In our own countries as well, that choice will be made, favoring well-to-do over poor. After all, what are the economic reasons for water-proofing a slum? Where 10,000 people can each afford to maybe contribute $100 to the work, while a ‘baron’ can easily afford $10 million to secure his summer home a few miles away?

In today’s world, it’s not even a question. But then in today’s world, money rules the political system, which should in an ideal world be holding a society together, not tearing it apart. Which it very much does. Our political systems separate the rich from the poor, like they’re not of the same species, like there’s nothing that ties them together.

It probably doesn’t even sound as a actual choice to you. You most likely think that these things go as they do, that ‘they’ have all the power anyway and there’s nothing you can do. But that doesn’t seem very human, does it, and certainly not very American, to just give up without a fight. And it’s starting to look as if you don’t stand up now for your self, your progeny and all other people, you needn’t bother anymore.

Then again, perhaps it’s not all that hard. We have a spectacularly failed economic system anyway, and we’re in dire need of a new one. So why not catch two birds with one stone (sorry, Tweetie, just an expression) and redo both our education systems and our economic systems, and make sure our adaptation to climate change gets organized on a one man one vote, instead of a one dollar one vote basis? It’s a place to start. Try and recognize which part of you, yourself, is a dumb predator and which part is a ‘social being human’. And pick the latter for all of your future decisions.

And teach yourself, and your kids, that Scrooge is you, we are all Scrooge, that’s what Dickens meant to say, and that the meaning of your life, too, derives its meaning from other people’s lives, not from itself. Once you got that down, you’re halfway there.

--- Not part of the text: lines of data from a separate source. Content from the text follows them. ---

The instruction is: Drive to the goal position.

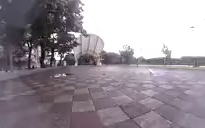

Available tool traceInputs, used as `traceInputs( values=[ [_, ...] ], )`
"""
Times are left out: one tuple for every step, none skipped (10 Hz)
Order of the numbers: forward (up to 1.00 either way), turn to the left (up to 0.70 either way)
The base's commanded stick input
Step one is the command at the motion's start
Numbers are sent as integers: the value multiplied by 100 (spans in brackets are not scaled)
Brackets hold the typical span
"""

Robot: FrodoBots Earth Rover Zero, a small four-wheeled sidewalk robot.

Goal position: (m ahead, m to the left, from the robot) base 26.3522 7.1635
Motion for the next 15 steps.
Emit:
traceInputs(
  values=[
    [100,11],
    [100,0],
    [100,-1],
    [100,-1],
    [100,-1],
    [100,-1],
    [100,-1],
    [100,-1],
    [100,-1],
    [100,-1],
    [100,6],
    [100,26],
    [100,39],
    [100,35],
    [100,21]
  ],
)
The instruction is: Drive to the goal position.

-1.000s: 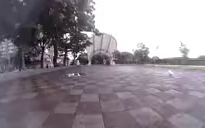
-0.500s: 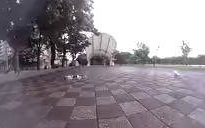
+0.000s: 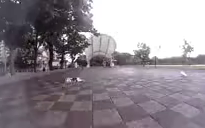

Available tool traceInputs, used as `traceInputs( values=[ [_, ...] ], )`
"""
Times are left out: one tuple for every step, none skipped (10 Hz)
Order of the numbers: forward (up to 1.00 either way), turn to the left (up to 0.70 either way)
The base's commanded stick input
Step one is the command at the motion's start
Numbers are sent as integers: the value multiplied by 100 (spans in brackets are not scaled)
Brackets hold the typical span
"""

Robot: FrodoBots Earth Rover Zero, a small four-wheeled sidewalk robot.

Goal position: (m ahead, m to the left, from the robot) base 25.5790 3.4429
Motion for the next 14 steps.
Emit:
traceInputs(
  values=[
    [100,-1],
    [100,-1],
    [100,-1],
    [100,-1],
    [100,-1],
    [100,-1],
    [100,-1],
    [100,-1],
    [100,-1],
    [100,-1],
    [100,-1],
    [100,-1],
    [100,-1],
    [100,-1]
  ],
)
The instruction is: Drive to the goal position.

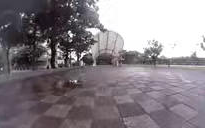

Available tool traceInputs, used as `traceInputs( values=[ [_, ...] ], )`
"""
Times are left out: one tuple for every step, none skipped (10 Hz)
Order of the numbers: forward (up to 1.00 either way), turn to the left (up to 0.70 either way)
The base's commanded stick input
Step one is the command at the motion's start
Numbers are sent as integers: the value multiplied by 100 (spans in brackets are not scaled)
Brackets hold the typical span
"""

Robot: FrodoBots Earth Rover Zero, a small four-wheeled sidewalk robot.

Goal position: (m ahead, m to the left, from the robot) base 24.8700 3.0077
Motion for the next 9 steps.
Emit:
traceInputs(
  values=[
    [100,-1],
    [100,-1],
    [100,-1],
    [100,-1],
    [100,-1],
    [100,-1],
    [100,-1],
    [100,-1],
    [100,-1]
  ],
)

We tend towards thinking our ‘elected’ political leaders should, and will, take care of issues such as these, and in a fair way too. But in fact they’re the very last ones who will do so. Because they owe their positions to the very educational and economic systems that have ‘designed’ the way things are running out of hand.

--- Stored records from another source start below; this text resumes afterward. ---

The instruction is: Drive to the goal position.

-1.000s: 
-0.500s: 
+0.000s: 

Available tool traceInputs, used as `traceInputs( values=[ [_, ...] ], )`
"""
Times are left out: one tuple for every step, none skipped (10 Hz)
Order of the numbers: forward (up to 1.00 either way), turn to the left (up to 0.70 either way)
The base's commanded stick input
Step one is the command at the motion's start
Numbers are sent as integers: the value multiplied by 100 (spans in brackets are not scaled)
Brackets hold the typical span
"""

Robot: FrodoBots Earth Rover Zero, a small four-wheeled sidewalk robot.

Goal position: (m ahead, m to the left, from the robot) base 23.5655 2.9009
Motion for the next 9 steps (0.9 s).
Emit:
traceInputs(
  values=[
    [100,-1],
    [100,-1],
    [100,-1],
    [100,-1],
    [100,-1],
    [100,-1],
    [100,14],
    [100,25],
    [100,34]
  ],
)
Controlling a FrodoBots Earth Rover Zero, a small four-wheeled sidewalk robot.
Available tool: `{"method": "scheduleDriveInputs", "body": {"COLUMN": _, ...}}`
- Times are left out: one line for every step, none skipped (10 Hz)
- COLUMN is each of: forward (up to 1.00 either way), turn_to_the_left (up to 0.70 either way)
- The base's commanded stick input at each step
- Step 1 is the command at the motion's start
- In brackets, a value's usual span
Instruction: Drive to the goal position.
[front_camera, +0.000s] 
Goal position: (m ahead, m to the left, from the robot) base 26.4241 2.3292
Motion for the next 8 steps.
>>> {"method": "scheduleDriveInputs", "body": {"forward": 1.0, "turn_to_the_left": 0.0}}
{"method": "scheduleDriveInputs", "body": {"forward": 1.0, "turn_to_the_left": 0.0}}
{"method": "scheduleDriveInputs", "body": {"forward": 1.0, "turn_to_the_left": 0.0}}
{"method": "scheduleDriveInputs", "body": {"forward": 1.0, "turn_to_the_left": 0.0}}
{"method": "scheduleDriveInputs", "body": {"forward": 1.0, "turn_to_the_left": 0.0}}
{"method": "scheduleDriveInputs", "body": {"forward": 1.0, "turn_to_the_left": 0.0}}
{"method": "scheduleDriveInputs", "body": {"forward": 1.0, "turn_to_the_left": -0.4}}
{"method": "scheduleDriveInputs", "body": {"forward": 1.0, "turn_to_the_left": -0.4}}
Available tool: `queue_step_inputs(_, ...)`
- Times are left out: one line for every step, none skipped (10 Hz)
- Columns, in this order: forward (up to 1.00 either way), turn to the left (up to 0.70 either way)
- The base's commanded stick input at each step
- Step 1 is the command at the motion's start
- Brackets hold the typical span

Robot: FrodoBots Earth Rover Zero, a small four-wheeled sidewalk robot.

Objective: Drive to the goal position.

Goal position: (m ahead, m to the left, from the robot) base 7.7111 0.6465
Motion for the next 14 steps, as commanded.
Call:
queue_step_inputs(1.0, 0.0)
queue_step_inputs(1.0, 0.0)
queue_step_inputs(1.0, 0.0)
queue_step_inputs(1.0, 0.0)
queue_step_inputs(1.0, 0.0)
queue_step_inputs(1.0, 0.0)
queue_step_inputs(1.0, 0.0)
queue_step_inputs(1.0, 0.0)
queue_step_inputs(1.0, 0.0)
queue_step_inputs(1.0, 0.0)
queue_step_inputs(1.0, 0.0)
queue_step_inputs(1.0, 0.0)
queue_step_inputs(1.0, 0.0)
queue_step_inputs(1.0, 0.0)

We need to move, our societies, and the entire earth, need us to move to a ‘people’, as opposed to a ‘dollar’, point of view.

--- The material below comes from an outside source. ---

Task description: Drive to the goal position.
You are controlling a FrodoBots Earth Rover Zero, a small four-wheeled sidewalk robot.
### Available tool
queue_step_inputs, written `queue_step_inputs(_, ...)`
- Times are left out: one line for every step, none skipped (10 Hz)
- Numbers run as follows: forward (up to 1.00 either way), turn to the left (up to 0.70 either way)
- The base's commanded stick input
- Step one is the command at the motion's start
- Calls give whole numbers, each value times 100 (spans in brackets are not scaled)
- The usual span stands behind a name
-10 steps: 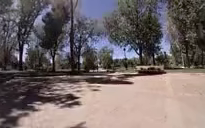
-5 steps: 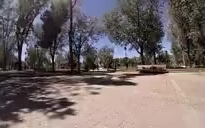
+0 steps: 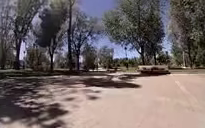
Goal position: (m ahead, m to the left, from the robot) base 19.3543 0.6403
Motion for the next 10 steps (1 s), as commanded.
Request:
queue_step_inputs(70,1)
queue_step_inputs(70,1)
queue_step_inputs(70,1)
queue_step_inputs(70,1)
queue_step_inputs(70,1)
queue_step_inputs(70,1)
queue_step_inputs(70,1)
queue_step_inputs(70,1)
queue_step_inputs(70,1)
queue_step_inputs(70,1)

The separation between rich and poor doesn’t of course only come to the fore in climate change adaptation issues. We’re living today inside these narratives of an economic recovery, at the same time that poverty even in western societies rises fast. The rich are doing well, and that’s what we see reflected in ‘official’ economic numbers. But it’s all just pure predation.

What you can do is perhaps to vote for another party, but in many countries that’s not an option, the status quo has far too firm a handle on the entire political system. So you’re going to have to come up with something else, and if need be, take to the streets. Or the internet.

And as you do, think about Scrooge, and about to what extent his fictional, intentionally over the top caricaturized, persona reflects the real life you. As I said, once you got that down, you’re halfway there.